São vários os processos, na Justiça Estadual, contra o empresário Alberto Pereira de Souza Junior e outros supostos integrantes de uma quadrilha de fraudadores do seguro de Danos Pessoais Causados por Veículos Automotores de Via Terrestre (DPVAT). O esquema começou a ser desarticulado pela polícia em 2008. De acordo com as investigações, a fraude funcionava da seguinte maneira: Alberto montou um escritório de advocacia - o ALS Seguros, Advocacia e Consultoria - e recrutou alguns advogados. É que ele precisava de profissionais que assinassem as ações judiciais para requerer o pagamento do DPVAT, já que, à época, ainda era apenas um mero estudante de Direito – hoje, é bacharel.
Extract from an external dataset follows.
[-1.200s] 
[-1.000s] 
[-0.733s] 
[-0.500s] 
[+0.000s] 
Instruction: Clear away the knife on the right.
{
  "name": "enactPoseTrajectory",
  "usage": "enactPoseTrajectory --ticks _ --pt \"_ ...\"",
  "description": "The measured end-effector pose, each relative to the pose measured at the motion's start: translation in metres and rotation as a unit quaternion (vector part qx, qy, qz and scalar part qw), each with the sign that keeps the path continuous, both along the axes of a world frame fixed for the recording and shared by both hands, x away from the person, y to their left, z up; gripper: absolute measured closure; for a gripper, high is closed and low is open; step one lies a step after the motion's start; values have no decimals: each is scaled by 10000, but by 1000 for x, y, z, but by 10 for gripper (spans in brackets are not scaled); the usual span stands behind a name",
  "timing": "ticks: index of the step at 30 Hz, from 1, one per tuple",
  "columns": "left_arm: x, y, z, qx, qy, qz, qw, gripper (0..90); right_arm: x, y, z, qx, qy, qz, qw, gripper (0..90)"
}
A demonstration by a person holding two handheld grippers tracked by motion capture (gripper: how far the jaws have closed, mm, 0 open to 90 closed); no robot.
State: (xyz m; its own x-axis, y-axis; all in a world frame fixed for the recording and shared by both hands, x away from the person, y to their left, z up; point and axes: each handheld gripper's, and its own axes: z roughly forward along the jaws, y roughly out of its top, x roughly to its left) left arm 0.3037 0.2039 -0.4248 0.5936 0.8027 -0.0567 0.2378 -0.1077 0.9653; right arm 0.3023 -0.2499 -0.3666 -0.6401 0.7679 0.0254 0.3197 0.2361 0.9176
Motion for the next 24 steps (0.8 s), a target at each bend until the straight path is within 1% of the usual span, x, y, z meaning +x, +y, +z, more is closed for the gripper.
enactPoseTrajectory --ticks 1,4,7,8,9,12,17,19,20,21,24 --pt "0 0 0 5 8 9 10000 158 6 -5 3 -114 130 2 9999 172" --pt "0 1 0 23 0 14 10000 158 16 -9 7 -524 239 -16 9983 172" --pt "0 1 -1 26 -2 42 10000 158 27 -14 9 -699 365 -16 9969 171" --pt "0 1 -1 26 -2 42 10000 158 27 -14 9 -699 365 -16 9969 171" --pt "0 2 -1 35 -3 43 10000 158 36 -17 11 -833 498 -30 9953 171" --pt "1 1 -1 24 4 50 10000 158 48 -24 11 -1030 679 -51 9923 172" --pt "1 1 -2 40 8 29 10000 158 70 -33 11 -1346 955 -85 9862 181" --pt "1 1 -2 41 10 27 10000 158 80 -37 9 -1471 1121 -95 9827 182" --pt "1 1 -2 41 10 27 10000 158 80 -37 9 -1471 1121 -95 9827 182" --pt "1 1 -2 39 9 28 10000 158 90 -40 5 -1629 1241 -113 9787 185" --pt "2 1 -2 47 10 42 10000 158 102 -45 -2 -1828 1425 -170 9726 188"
Ele e outros acusados também teriam montado, em 2006, uma clínica chamada Paramed S/S Ltda (CNPJ: 08.449.461/0001-58), em Belém. Segundo o noticiário da época, médicos do pronto-socorro, mediante o recebimento de propinas, encaminhavam vítimas de acidentes de trânsito para essa clínica. Funcionários do SAMU, igualmente subornados, também levavam para a Paramed os acidentados que recolhiam nas ruas – daí um policial ter até afirmado à imprensa que o SAMU vinha funcionando como uma espécie de “táxi” da empresa. Lá, documentos eram produzidos, para cobrança judicial do DPVAT: serviços médicos, sessões de fisioterapia jamais realizadas e até atestado de óbito de paciente vivo.
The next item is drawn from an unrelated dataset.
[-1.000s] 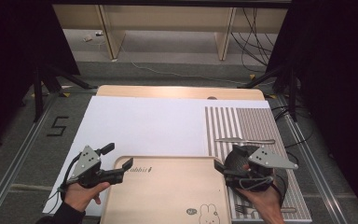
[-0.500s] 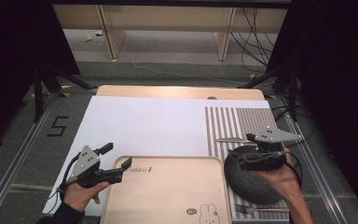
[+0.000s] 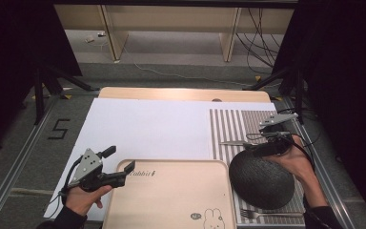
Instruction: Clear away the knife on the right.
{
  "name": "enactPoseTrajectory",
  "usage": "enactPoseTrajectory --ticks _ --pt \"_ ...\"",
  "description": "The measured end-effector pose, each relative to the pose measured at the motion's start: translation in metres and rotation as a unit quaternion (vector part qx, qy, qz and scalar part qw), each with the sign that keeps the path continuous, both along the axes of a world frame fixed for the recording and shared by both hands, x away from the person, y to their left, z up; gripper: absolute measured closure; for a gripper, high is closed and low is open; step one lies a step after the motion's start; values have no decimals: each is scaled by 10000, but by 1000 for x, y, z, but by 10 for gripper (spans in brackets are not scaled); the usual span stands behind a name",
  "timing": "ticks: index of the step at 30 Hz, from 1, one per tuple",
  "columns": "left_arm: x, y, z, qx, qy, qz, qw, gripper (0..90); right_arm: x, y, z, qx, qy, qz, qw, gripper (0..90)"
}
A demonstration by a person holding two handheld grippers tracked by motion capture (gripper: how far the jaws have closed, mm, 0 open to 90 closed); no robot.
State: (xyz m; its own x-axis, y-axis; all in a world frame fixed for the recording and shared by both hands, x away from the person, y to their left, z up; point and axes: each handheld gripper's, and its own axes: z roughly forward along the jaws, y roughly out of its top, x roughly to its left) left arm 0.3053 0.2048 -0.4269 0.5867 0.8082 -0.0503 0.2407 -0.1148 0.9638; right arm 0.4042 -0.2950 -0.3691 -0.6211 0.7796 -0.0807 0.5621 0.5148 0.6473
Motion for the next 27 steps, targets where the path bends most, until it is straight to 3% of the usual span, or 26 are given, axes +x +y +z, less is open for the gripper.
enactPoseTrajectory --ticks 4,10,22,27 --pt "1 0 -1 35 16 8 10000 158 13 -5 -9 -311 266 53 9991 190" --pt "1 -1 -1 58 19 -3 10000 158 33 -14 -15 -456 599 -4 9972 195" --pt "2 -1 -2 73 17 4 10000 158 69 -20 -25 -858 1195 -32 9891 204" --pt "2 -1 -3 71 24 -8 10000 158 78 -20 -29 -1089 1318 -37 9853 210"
Era um esquema milionário. À época, o DPVAT pagava R$ 13.500 por morte, R$ 13.500 por invalidez e até R$ 2.700 por despesas médicas. Juízes de Belém começaram a estranhar os erros idênticos que vinham ocorrendo em vários processos de cobrança do DPVAT, como procurações suspeitas, falta de documentos obrigatórios das vítimas e até ausência delas nas audiências. Em 17 de março de 2008, Alberto e outros acusados foram presos preventivamente, por ordem judicial. No ano seguinte, em 9 de maio, na Igreja de Santo Alexandre, ele se casou com Iracema Correa Leão, outra acusada de pertencer à quadrilha e que até hoje figura como sócia administradora da Paramed. Mas, enquanto as colunas sociais badalavam o casório, os noivos tiveram de obter autorização judicial para a lua de mel na Disneyworld, nos Estados Unidos.
Em acórdão de 29 de maio deste ano, para dirimir conflito de competência entre as varas em que tramitam tais processos, o Tribunal de Justiça do Estado do Pará concluiu, por unanimidade, que eles devem prosseguir na Vara de Combate ao Crime Organizado, já que, nos autos, existem “indícios veementes” da estrutura de uma organização criminosa.